NO ROME: Matty and George wrote the song with me. But actually, Ross and Adam had a lot to do with my EP. Ross [MacDonald] played bass on 'Saint Laurent’, and Adam Hann replayed my friends’ riff for ‘Seventeen’. That’s a fun fact.

CDM: Before signing to Dirty Hit, you’d released two other EPs, ‘Fantasy’ and ‘Hurry Home & Rest’. How have you found No Rome grow and develop since those earlier EPs?
NO ROME: Those were ideas I was just putting out. Those are two EPs that felt like they were so rough, they weren’t even in a place where I wanted them to be, that’s why it led to Soundcloud, I felt like it was an easier platform to put out those ideas. But again, I’m a really patient writer, I want to hear what I want to hear. It was the start of trying something out, but what sucked for me was I was still trying some stuff out, and it was already on a platform. I guess, if I didn’t do that though, I wouldn’t have ended up here with the sound I have now.

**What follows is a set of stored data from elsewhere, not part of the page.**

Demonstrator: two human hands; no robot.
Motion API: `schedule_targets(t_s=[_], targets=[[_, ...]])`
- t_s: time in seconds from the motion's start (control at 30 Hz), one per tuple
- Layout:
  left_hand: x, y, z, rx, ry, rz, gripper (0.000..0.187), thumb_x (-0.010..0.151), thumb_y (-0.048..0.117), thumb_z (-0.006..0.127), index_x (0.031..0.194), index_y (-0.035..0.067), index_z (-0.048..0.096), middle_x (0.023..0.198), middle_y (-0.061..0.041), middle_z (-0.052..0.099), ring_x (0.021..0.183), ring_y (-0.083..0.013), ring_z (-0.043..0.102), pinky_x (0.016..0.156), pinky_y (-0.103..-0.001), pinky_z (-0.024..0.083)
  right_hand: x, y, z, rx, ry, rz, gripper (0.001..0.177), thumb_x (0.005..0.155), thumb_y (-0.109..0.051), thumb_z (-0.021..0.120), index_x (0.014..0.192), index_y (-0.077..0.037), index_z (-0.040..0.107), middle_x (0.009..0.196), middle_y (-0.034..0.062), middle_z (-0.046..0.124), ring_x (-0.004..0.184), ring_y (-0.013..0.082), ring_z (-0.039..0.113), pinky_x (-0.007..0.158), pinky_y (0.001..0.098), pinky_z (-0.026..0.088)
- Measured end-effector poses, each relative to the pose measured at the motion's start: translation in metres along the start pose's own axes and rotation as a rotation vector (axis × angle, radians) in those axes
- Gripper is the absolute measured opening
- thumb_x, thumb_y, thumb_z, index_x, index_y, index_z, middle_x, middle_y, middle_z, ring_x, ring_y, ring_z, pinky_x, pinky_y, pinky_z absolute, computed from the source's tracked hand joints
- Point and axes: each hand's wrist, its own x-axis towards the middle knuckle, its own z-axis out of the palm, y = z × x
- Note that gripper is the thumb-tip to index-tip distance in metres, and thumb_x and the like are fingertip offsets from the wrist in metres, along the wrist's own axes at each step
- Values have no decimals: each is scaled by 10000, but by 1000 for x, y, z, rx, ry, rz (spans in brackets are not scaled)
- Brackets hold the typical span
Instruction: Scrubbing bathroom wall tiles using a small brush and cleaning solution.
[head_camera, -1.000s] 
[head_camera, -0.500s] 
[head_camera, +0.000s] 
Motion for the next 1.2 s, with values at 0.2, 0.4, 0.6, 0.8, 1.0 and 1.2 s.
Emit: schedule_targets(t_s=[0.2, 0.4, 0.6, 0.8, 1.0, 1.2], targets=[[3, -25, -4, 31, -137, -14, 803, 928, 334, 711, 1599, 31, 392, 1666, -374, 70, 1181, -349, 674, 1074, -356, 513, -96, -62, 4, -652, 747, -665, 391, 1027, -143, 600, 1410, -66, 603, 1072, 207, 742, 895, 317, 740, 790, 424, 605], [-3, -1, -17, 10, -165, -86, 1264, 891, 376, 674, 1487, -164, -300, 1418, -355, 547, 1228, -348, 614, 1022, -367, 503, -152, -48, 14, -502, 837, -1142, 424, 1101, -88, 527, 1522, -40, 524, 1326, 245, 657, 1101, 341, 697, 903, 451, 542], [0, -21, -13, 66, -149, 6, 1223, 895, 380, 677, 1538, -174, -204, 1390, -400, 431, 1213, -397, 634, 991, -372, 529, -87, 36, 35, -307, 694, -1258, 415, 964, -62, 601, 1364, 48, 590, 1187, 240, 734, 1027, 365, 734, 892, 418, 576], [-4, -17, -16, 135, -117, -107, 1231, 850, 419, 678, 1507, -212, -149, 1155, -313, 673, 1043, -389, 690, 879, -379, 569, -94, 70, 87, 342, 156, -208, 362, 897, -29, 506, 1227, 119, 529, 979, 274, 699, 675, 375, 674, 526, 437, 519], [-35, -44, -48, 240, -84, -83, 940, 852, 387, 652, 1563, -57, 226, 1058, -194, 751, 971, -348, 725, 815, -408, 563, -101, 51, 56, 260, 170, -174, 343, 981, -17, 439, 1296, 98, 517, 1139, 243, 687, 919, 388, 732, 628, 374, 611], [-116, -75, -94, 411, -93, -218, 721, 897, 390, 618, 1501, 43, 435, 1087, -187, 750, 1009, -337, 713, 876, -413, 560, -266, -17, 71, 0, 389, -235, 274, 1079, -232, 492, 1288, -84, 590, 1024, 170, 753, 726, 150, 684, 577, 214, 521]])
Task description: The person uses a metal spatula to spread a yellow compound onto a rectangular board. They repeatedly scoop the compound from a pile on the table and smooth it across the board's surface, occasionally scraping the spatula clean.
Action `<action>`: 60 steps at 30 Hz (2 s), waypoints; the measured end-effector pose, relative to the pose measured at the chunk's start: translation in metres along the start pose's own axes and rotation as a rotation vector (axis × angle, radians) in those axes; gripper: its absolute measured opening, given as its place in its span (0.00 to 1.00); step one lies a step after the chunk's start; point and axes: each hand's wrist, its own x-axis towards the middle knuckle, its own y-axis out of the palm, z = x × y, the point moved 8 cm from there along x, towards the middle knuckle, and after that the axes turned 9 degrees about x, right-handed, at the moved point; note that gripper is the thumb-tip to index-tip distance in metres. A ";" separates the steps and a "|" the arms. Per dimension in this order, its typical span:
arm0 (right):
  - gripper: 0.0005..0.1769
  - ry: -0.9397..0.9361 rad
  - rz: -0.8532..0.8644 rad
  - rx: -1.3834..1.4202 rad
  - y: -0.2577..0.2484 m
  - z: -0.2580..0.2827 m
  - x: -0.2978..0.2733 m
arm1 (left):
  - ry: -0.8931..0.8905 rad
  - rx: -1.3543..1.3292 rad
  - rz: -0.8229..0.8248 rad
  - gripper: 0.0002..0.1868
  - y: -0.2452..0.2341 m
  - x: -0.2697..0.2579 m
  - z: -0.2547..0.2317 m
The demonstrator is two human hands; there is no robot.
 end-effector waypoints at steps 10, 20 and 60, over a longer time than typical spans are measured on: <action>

MY FAVOURITE DIRTY HIT SONG OF ALL TIME IS…

CDM: It’s so cool that you sampled Lontalius on one of your earlier songs ‘Flowers On My Neck’! You already have a connection to New Zealand. How did you find Lontalius’ music?
NO ROME: I was hanging out with him yesterday at a diner, just talking about our favourite movies. I found his cover of Beyoncé’s ‘Mine’, and I was like, ‘Yo, this is the best ambient cover of Beyoncé ever.’ We’ve had exchanges before, and I listened to his album that he put out.

CDM: I loved your cameo in The 1975’s ‘TOOTIMETOOTIMETOOTIME’ fan music video, it was really cute. Did you have to audition to be a part of it?
NO ROME: No! I actually came from a night out, I had just got back home. They called me up and they were like, ‘You should be in the next The 1975 video,’ and I was like, ‘Oh sure, when is it?’ They were like, ‘Right now.’
CDM: In your hungover state?
NO ROME: Well, it’s always a constant, you just gotta replace it - so eat tonnes of food, and head out. But it was a really fun shoot! Me and Matty just in a natural state.
CDM: I loved that he was carrying you around at one point.
NO ROME: Yeah! He did carry me around.

CDM: Are ‘Forever’, ‘James Ferrari’, ‘420’, and ‘2088’ future No Rome songs?
NO ROME: I’m just gonna keep that there for now.
CDM: I’ll just say, ‘No Rome raised his eyebrows during that question.’

CDM: Are you working on an album at the moment?
NO ROME: I am. It’s gonna be quite a fun experience doing the album. I already kind of know what’s going to happen, it’s going to be pretty exciting.
CDM: You seem very organised!
NO ROME: I’m more of a disoriented organised person.

CDM: What else do you have planned for 2018?
NO ROME: More music from me. More stuff, more anti-Trump, more just getting shit together, in general. More music from stuff that I’ve been working on as well.